#### [What the task asks]
Wherever a line below holds the word "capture", copy that line.

*** Records provided ***

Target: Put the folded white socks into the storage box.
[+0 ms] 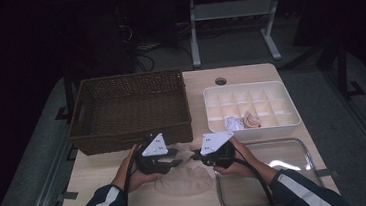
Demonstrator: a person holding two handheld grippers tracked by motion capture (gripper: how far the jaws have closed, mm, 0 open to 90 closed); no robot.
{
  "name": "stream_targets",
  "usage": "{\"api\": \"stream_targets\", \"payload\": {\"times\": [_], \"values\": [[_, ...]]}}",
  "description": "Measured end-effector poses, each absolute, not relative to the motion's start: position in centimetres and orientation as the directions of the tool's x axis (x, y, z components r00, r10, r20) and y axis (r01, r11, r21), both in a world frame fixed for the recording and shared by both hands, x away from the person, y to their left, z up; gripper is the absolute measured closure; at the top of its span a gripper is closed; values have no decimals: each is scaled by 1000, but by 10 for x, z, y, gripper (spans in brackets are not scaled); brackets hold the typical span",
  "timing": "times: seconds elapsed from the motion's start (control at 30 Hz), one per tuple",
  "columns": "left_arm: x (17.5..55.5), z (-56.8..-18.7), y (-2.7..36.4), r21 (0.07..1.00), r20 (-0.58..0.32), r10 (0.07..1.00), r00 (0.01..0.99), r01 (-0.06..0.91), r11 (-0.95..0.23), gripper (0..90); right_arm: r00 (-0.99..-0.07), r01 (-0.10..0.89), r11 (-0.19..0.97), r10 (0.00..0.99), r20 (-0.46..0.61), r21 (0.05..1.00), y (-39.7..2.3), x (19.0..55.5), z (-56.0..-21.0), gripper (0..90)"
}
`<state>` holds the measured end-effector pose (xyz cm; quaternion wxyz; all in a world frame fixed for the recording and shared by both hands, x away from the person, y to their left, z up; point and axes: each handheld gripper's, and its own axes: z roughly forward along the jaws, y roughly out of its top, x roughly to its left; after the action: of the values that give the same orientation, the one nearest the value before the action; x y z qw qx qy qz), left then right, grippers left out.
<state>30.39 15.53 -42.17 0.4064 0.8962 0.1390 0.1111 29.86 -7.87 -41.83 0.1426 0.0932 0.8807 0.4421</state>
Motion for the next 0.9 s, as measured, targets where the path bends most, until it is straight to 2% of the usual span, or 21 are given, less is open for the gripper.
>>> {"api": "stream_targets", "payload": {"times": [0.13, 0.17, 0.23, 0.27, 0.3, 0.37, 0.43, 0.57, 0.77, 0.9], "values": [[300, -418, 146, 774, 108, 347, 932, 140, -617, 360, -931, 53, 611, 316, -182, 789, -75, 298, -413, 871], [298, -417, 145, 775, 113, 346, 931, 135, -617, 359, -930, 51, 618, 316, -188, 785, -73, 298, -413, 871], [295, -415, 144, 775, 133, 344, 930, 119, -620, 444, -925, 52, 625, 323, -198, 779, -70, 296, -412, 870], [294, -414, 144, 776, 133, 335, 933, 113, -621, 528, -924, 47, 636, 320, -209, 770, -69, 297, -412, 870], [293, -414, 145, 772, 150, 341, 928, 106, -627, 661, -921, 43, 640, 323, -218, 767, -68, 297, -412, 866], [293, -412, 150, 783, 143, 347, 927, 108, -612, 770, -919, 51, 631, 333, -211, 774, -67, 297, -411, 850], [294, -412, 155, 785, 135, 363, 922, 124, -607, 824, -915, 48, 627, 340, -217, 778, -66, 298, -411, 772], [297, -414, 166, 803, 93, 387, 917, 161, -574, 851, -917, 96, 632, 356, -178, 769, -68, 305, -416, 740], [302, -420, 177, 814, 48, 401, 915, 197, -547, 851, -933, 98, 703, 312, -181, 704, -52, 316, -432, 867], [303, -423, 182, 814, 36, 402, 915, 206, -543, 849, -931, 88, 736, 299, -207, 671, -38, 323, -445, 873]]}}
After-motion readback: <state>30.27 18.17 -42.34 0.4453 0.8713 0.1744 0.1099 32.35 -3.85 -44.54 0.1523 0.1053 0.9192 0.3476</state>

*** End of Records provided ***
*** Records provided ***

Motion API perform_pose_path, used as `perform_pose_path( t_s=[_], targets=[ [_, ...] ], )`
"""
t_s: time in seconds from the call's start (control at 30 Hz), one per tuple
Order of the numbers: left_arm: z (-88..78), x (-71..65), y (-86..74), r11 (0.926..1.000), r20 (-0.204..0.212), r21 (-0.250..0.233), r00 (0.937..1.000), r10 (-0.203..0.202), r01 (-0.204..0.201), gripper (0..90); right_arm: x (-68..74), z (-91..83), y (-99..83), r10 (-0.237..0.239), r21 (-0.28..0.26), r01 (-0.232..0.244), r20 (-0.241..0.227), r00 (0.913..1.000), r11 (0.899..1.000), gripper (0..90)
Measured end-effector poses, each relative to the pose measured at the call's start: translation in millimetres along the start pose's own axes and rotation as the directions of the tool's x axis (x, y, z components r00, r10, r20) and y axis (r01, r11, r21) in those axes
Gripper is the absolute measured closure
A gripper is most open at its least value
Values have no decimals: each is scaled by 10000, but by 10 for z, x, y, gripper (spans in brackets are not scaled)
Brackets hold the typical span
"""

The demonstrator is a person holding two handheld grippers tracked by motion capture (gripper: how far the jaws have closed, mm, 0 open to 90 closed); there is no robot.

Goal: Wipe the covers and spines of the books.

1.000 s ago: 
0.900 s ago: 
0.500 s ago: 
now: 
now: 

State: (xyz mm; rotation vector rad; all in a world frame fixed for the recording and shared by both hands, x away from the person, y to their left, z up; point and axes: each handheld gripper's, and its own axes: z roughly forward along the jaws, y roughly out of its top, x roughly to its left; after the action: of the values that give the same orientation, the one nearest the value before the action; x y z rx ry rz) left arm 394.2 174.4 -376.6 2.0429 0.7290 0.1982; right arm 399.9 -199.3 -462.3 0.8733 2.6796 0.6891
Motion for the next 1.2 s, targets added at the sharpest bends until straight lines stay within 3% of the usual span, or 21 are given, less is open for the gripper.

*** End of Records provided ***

#### [Result of the exercise]
Demonstrator: a person holding two handheld grippers tracked by motion capture (gripper: how far the jaws have closed, mm, 0 open to 90 closed); no robot.
The demonstrator is a person holding two handheld grippers tracked by motion capture (gripper: how far the jaws have closed, mm, 0 open to 90 closed); there is no robot.

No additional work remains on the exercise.